Affirmed. Substantial evidence supports the finding that ICWA does not apply. The juvenile court and the Agency made an adequate inquiry into the children’s possible Indian ancestry, relying on a prior court finding that ICWA did not apply and the parents’ representation that they had no change in information. The inquiry did not yield a reason to believe the children were members of or eligible for membership in an Indian tribe. If ICWA did not apply to the two older children, then it would not apply to the baby because all three children shared the same ancestry. Furthermore, mother’s counsel represented, twice, in mother’s presence that mother had no changes and no Native American ancestry; therefore, the court was not required to disregard counsel’s representations and conduct further inquiring, including directly questioning mother regarding possible Indian status of the child. (NS)   

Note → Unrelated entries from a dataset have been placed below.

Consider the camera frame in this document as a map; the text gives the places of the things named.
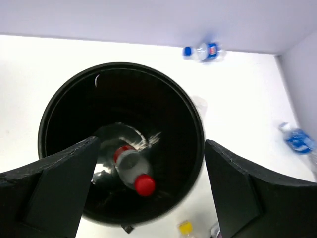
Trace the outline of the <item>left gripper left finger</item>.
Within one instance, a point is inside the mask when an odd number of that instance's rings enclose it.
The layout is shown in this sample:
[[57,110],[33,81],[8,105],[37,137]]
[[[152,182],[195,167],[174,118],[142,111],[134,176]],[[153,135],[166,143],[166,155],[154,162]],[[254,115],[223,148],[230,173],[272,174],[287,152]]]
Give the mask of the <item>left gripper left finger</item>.
[[74,238],[97,162],[89,137],[0,175],[2,238]]

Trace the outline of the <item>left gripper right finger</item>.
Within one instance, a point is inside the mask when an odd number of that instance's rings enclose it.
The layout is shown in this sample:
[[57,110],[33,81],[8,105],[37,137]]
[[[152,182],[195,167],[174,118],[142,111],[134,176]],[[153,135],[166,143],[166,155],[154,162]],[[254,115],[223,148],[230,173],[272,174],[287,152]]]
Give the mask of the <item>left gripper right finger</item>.
[[205,142],[205,161],[224,238],[314,238],[317,185]]

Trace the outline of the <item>clear bottle dark blue label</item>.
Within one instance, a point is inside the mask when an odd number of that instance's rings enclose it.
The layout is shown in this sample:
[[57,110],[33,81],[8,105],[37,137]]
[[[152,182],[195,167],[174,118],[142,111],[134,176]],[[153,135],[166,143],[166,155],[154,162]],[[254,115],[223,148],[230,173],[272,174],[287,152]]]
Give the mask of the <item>clear bottle dark blue label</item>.
[[210,238],[222,238],[219,223],[215,223],[210,230]]

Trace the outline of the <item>yellow cap orange label bottle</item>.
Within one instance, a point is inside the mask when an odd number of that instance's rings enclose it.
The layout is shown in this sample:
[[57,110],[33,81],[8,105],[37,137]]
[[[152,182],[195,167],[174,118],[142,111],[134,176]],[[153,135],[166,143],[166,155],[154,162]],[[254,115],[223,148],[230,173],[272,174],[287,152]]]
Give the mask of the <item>yellow cap orange label bottle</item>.
[[183,221],[178,225],[178,231],[181,238],[195,238],[194,228],[191,221]]

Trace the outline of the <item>red cap red label bottle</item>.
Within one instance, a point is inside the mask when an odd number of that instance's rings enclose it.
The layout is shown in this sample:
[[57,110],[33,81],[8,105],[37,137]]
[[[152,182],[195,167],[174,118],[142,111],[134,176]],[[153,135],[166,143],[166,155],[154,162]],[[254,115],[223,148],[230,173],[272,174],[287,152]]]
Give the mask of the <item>red cap red label bottle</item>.
[[122,183],[139,196],[151,196],[156,189],[149,159],[151,142],[139,130],[123,123],[102,126],[94,136],[101,144],[92,184],[114,190]]

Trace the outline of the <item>clear bottle white green label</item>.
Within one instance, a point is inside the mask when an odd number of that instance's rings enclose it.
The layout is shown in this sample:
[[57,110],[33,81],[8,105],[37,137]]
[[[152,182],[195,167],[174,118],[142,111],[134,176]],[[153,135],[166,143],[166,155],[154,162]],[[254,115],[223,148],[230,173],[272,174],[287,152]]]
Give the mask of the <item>clear bottle white green label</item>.
[[205,116],[206,116],[206,112],[207,112],[207,108],[208,108],[208,104],[206,102],[205,99],[199,97],[199,96],[193,96],[191,97],[199,115],[200,115],[200,119],[202,124],[204,124],[204,120],[205,120]]

Beneficial Parental Relationship Exception—WIC 366.26

In re B.D.

Published 7/27/21; Fourth Dist., Div. One Docket No.: D078014

FOR PURPOSES OF EVALUATING THE SECOND PRONG OF THE BENEFICIAL PARENTAL RELATIONSHIP EXCEPTION FOR SECTION 366.26, IT IS REVERSIBLE ERROR FOR A COURT TO CONSIDER A PARENT’S LACK OF PROGRESS IN REDRESSING ISSUES THAT LED TO DEPENDENCY IN ISOLATION WITHOUT EVALUATING WHETHER IT HAS ANY AFFECT ON THE CHILDREN’S EMOTIONAL ATTACHMENT TO THE PARENTS. 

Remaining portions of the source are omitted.